» **DIRECTIONS FOR THIS TASK**
The lines below must be transcribed exactly as given, with the images removed.

====

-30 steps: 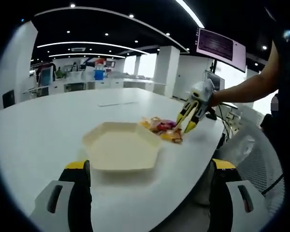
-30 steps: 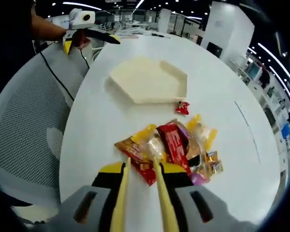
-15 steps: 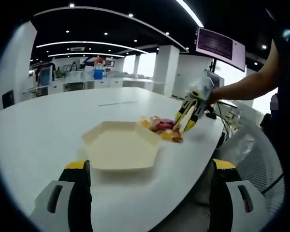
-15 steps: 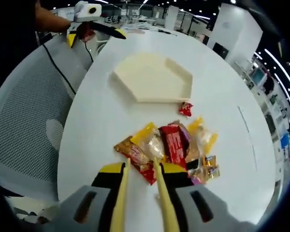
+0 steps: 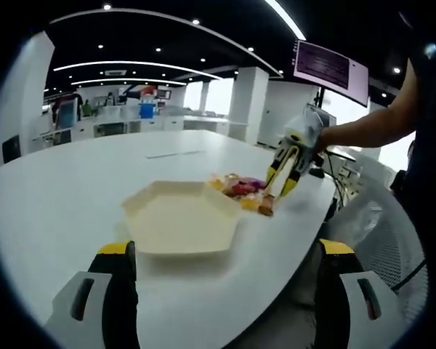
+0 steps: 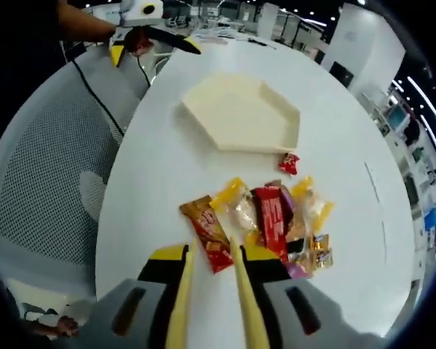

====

» **YOUR RESPONSE**
-30 steps: 
-30 steps: 
-15 steps: 
-15 steps: 
+0 steps: 
+0 steps: 

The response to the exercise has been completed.